O órgão agora chefiado pela procuradora Raquel Dodge opinou até pelo arquivamento de denúncia contra Angorá acerca da “farra das passagens aéreas”. Em tempo de punitivismo estatal, isso equivale a um baita perdão da PGR

Subprocuradora-geral da República Raquel Dodge 22/06/2017 REUTERS/Ueslei Marcelino
Subprocuradora-geral da República Raquel Dodge 22/06/2017 REUTERS/Ueslei Marcelino (Foto: Esmael Morais)

A redes sociais enxergam o “novo” Ministério Público Federal muito afável com os “Angorás”, se é que o leitor me entende.

O MPF não teve nenhuma vontade de enfrentar a nomeação de Moreira Franco para um ministério de Michel Temer e, esta semana, a aprovação de foro especial com o claro propósito de obstruir a justiça.

Aliás, o órgão agora chefiado pela procuradora Raquel Dodge opinou até pelo arquivamento de denúncia contra Angorá acerca da “farra das passagens aéreas”. Em tempo de punitivismo estatal, isso equivale a um baita perdão da PGR.

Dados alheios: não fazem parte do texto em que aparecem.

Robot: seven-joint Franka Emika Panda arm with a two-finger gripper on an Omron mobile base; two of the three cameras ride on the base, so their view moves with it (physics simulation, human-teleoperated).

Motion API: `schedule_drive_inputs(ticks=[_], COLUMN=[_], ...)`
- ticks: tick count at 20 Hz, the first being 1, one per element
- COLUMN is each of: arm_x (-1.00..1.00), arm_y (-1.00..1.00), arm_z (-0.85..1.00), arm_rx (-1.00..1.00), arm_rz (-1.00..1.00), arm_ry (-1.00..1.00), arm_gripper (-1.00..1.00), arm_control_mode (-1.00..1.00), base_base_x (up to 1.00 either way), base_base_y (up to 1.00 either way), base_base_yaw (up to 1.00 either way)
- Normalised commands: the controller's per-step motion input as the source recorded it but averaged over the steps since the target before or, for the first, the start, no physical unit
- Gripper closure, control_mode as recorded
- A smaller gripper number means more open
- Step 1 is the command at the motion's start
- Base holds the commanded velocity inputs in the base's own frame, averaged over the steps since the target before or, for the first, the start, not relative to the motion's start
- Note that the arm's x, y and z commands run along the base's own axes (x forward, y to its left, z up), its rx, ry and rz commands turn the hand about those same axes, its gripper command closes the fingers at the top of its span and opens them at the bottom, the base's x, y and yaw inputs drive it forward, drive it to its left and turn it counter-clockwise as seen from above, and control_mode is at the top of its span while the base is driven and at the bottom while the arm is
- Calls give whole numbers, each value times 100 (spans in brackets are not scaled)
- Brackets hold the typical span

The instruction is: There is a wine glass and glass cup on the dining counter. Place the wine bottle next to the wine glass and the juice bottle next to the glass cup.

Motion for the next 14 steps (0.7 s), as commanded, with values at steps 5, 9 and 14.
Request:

Façamos um pequeno recorte.

Lula, coitado, sequer assumiu a Casa Civil em março do ano passado. Naquela oportunidade, o MPF mostrou um apetite jamais visto na História deste país.

Dito isto, voltemos a Moreira Franco. Ele é parte na segunda denúncia por organização criminosa, que aguarda autorização da Câmara para a instauração de ação penal no STF.